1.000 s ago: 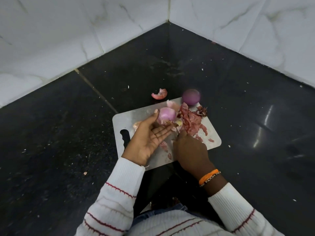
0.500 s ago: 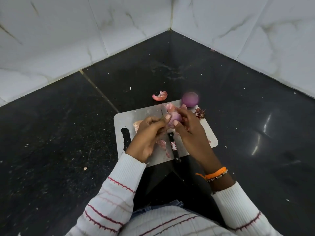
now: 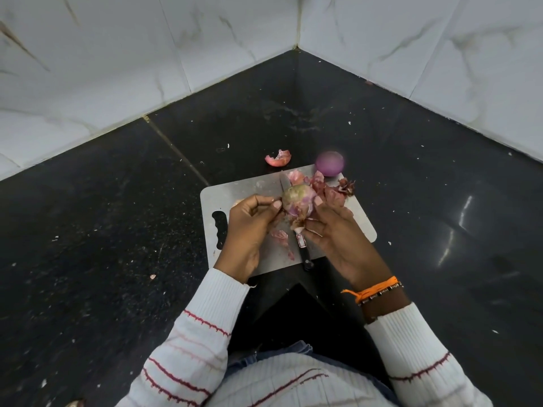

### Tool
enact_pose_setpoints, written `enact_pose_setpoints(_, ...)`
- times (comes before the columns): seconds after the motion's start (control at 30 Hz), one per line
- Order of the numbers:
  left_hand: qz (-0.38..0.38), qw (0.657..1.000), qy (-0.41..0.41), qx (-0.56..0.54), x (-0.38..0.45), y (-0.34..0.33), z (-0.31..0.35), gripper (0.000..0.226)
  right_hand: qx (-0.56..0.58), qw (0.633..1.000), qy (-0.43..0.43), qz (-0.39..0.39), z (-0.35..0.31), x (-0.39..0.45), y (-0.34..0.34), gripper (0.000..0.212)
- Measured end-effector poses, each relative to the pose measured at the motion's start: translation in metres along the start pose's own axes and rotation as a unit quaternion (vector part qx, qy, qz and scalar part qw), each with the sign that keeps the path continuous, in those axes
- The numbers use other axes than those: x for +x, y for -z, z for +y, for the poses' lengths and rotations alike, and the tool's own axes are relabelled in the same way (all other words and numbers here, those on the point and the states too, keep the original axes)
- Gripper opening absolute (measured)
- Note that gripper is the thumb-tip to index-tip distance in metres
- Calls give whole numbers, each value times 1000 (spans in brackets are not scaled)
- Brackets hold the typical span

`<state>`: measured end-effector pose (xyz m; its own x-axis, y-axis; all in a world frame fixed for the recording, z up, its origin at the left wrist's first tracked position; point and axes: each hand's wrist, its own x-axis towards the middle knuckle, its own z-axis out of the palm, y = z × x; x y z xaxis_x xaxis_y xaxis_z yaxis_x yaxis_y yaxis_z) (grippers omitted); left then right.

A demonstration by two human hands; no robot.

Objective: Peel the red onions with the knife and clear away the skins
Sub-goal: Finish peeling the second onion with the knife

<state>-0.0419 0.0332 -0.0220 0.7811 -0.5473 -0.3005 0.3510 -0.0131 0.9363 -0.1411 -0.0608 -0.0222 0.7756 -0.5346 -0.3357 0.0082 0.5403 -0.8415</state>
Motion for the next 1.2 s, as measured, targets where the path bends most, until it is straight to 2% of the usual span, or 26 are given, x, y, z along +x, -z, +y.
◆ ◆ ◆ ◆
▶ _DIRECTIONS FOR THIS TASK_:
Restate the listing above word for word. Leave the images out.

▶ _RESPONSE BELOW_:
1.000 s ago: 
0.500 s ago: 
now: 

### Tool
enact_pose_setpoints, written `enact_pose_setpoints(_, ...)`
- times (comes before the columns): seconds after the motion's start (control at 30 Hz), one per line
- Order of the numbers:
  left_hand: qz (-0.38..0.38), qw (0.657..1.000), qy (-0.41..0.41), qx (-0.56..0.54), x (-0.38..0.45), y (-0.34..0.33), z (-0.31..0.35), gripper (0.000..0.226)
  right_hand: qx (-0.56..0.58), qw (0.633..1.000), qy (-0.43..0.43), qz (-0.39..0.39), z (-0.35..0.31), x (-0.39..0.45), y (-0.34..0.34), gripper (0.000..0.212)
- Measured end-effector poses, each relative to the pose measured at the motion's start: translation in metres along the start pose's own axes and rotation as a unit quaternion (vector part qx, qy, qz and scalar part qw), each with the sign that keeps the path continuous, in those axes
- The numbers use other axes than those: x for +x, y for -z, z for +y, for the poses' lengths and rotations alike, and the tool's own axes are relabelled in the same way (all other words and numbers here, those on the point and the states too, keep the original axes)
- Gripper opening absolute (measured)
- Note that gripper is the thumb-tip to index-tip distance in metres
- Calls give whole numbers, each value times 1000 (spans in brackets are not scaled)
- Brackets hold the typical span

`<state>`: measured end-effector pose (xyz m; its own x-axis, y-axis; all in a world frame fixed for the recording, z up, its origin at the left wrist's first tracked position; point and axes: each hand's wrist, its own x-axis towards the middle knuckle, its own z-axis out of the palm, y = z × x; x y z xaxis_x xaxis_y xaxis_z yaxis_x yaxis_y yaxis_z) (grippers omitted); left then right.

A demonstration by two human hands; no robot.

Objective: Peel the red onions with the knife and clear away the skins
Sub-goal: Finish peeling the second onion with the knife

<state>-0.0419 0.0332 -0.0220 0.7811 -0.5473 -0.3005 0.3510 -0.0131 0.9363 -0.1411 -0.0608 -0.0222 0.7756 -0.5346 -0.3357 0.0082 0.5403 -0.8415</state>
Motion for the next 1.2 s, as measured, targets where the path bends most, until it is straight to 2% of the usual span, or 26 are given, x, y, z along +x, -z, +y.

Apart from this answer, nothing more is required.